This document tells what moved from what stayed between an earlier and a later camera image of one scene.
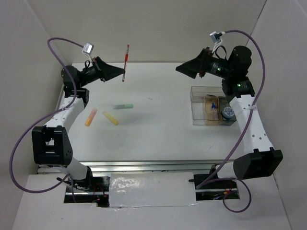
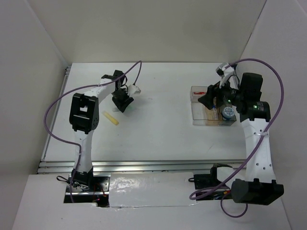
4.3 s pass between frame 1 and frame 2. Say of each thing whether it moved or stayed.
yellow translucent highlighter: stayed
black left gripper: moved
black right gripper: moved
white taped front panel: stayed
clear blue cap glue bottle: stayed

→ What the task asks:
Nothing but the lines from the one holding "4.3 s pass between" to the end of the entries should be returned, each exactly as it stands.

→ Result of the task:
4.3 s pass between frame 1 and frame 2. Say of each thing whether it moved or stayed.
yellow translucent highlighter: stayed
black left gripper: moved
black right gripper: moved
white taped front panel: stayed
clear blue cap glue bottle: stayed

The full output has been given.